Culture and Occupational Therapy

August 6, 2021

Written by Esther Manoharan

Written By: Esther Manoharan | Occupational Therapy Assistant

Culture and Occupational Therapy:

Culture plays a crucial role in our lives; it includes the patterns of learned and shared beliefs and shapes the way we see the world. Sociologists recognise the importance of culture in shaping social relationships, determining our place in the world, and shaping our everyday actions and experiences in society.  In Australia, we are lucky to live in such a culturally diverse nation and to be able to experience the various cultures of so many social, ethnic and age groups interacting in our everyday lives. 

Having grown up in a culturally and linguistically diverse (CALD) home myself, I can understand how my own culture can affect the way that I interact with my family, friends, clients and co-workers. In occupational therapy, a person’s culture can influence and impact many occupations and therapy-related goals. A therapist needs to consider all the complex elements associated with cultures, such as cultural awareness and sensitivity to provide clients with the best support possible.  And for these complex elements to be integrated throughout the entire therapy process from evaluation to intervention to outcomes. 

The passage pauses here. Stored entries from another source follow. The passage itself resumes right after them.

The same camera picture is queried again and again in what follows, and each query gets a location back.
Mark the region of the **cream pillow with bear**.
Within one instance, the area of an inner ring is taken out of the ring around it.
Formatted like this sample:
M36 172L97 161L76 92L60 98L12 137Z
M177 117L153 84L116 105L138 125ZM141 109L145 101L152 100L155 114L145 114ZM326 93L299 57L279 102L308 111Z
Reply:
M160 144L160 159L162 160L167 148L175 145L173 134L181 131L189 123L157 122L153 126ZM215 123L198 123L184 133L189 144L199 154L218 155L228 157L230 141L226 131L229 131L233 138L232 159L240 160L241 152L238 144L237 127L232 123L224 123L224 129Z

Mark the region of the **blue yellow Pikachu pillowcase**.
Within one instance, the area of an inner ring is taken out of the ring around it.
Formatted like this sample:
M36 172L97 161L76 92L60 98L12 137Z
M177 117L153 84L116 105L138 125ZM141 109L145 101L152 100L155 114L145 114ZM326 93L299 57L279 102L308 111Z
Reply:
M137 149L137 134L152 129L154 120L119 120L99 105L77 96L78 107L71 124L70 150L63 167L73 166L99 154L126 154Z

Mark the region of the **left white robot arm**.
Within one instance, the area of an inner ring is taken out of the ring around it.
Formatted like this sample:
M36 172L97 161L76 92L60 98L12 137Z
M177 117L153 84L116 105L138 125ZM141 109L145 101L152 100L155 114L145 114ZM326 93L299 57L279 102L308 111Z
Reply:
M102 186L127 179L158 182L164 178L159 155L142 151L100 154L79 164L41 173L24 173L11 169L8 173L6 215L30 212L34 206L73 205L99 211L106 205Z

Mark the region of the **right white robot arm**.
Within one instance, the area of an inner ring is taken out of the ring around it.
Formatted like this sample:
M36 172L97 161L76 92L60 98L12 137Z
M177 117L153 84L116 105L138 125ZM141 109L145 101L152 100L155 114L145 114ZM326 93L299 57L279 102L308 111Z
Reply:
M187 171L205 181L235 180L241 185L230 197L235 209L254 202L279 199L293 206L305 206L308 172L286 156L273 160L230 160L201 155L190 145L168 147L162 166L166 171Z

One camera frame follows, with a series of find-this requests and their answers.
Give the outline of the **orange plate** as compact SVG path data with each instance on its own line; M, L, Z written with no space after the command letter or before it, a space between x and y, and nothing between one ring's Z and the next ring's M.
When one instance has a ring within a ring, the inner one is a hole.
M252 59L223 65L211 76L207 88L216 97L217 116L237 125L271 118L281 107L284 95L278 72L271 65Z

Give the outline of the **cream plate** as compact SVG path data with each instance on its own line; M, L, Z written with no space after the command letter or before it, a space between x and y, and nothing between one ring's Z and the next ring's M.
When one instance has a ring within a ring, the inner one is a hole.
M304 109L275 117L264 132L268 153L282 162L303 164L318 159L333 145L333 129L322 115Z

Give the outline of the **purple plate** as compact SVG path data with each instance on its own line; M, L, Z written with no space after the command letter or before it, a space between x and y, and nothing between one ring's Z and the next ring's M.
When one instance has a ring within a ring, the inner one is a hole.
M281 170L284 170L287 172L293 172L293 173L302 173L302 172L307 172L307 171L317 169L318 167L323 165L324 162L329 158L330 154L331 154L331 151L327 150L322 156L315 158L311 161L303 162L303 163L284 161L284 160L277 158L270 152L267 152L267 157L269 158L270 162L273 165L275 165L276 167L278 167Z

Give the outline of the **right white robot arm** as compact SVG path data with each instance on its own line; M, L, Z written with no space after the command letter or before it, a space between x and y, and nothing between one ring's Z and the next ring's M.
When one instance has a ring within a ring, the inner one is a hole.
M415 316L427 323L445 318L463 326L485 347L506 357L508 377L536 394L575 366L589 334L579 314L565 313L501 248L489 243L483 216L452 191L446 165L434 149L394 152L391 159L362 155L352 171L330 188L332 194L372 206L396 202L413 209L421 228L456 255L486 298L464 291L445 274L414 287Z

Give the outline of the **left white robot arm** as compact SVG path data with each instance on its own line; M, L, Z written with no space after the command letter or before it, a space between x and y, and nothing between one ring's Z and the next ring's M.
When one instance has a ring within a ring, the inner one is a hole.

My time in health promotion in Papua New Guinea was an eye-opening experience. The majority of the population were sceptical regarding health promotion, mainly from the strong beliefs rooted deep in the Papua New Guinean culture. Reflecting on this experience, I do understand that not too many people would be open to listening to strangers who have just arrived in their country. However, the Papua New Guineans were wanting to have a relationship with the team before allowing us to work together with them to achieve better health outcomes in the general population. Having this understanding of the religious and other cultural beliefs of the Papua New Guineans allowed the team I was a part of to connect with the people and understand their perspectives and experiences, an important part of occupational therapy.

Spending time with the local Papua New Guinean kids outside of the scheduled programs was one of the highlights of my trip.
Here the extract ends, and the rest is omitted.